* EXERCISE INSTRUCTIONS
Copy each line of the material in which the word "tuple" appears.

INFORMATION START

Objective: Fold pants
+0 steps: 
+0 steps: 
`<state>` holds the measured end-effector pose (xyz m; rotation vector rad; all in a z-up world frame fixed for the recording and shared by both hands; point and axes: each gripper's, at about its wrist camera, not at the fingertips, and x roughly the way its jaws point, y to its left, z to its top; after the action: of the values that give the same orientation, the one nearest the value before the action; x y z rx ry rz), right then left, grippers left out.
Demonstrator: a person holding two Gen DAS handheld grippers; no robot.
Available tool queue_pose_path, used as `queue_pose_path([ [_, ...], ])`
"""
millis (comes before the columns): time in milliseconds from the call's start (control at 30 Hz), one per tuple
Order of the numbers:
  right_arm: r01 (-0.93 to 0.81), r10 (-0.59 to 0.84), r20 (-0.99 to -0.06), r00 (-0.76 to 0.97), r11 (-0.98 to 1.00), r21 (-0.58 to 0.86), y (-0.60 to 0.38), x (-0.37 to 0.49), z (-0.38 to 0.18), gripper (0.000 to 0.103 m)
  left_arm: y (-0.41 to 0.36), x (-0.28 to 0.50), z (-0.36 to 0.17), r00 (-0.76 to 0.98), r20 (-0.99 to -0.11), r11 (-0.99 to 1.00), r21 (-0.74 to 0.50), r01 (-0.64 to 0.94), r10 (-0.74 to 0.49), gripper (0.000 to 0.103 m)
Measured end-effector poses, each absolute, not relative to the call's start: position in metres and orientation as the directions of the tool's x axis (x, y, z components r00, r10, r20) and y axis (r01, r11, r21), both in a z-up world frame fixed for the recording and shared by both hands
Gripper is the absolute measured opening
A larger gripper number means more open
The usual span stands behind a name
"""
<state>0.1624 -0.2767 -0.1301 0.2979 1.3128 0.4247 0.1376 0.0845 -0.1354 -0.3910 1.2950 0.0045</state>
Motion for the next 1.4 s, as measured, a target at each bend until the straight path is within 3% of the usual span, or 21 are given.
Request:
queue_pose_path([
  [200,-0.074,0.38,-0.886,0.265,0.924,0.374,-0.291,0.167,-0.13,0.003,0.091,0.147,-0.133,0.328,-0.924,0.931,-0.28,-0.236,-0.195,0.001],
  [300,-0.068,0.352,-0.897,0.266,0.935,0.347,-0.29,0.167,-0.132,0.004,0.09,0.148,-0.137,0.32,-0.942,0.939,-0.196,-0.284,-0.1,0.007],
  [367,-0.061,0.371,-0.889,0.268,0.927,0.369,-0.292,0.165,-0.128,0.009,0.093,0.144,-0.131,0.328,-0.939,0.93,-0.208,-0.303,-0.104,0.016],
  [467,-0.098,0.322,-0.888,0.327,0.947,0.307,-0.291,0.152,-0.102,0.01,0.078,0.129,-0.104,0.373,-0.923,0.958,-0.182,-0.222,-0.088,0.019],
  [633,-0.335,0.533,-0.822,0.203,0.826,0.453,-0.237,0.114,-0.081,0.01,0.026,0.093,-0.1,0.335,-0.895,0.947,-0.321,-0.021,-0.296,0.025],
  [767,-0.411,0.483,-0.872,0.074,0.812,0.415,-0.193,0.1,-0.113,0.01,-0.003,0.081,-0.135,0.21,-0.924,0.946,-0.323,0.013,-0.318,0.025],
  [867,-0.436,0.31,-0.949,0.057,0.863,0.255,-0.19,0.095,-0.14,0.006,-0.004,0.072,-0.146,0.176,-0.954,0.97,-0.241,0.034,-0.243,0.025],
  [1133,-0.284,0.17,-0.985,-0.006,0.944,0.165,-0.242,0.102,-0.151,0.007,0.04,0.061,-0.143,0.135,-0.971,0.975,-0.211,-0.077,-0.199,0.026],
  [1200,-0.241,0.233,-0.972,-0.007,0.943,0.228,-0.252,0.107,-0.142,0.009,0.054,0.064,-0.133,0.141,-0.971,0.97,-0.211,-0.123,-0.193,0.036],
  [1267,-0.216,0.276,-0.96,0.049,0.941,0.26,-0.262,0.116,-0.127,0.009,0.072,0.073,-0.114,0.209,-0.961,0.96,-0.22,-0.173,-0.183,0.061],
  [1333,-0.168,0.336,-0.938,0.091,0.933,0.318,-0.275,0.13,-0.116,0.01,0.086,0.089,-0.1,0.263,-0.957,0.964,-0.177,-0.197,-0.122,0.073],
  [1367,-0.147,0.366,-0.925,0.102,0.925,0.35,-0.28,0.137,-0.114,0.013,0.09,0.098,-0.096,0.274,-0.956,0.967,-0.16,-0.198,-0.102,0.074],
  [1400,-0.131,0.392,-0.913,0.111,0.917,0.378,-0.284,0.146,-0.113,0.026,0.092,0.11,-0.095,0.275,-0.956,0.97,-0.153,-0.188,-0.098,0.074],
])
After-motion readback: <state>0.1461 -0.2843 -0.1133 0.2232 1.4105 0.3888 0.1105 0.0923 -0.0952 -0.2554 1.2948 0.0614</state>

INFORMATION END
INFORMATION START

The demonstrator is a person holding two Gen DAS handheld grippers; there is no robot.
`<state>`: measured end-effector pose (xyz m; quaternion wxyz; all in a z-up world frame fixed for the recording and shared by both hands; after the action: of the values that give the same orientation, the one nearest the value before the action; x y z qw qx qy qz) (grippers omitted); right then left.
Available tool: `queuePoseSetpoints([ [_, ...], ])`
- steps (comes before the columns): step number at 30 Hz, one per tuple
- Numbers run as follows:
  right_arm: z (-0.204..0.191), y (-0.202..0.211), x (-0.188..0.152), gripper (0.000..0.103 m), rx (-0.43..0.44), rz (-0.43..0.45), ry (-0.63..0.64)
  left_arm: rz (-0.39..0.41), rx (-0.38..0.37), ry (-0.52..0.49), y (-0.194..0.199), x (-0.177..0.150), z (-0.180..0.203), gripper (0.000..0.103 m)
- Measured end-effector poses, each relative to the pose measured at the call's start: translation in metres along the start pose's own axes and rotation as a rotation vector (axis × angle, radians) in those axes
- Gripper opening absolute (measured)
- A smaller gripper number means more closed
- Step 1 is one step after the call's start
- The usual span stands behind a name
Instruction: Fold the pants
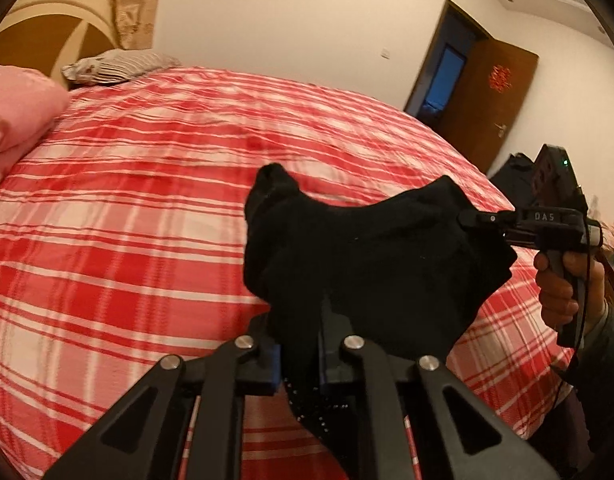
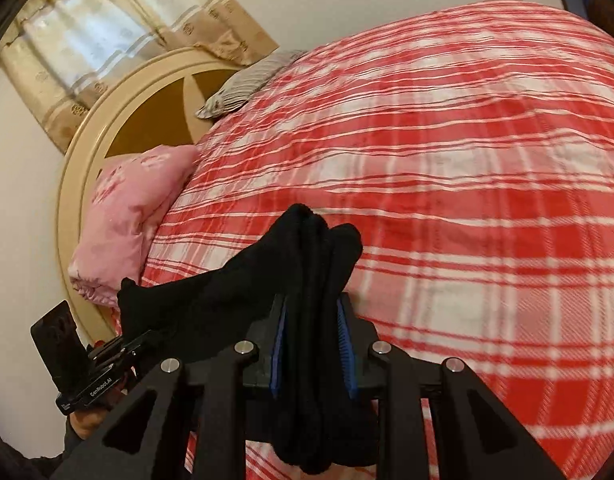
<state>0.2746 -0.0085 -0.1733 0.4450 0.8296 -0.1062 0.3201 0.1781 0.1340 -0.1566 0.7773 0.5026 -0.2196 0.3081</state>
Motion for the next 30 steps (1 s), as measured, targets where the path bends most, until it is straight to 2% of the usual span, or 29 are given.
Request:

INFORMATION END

* SOLUTION TO THIS PROBLEM
millis (comes before the columns): time in milliseconds from the call's start (control at 30 Hz), one per tuple
- steps (comes before the columns): step number at 30 Hz, one per tuple

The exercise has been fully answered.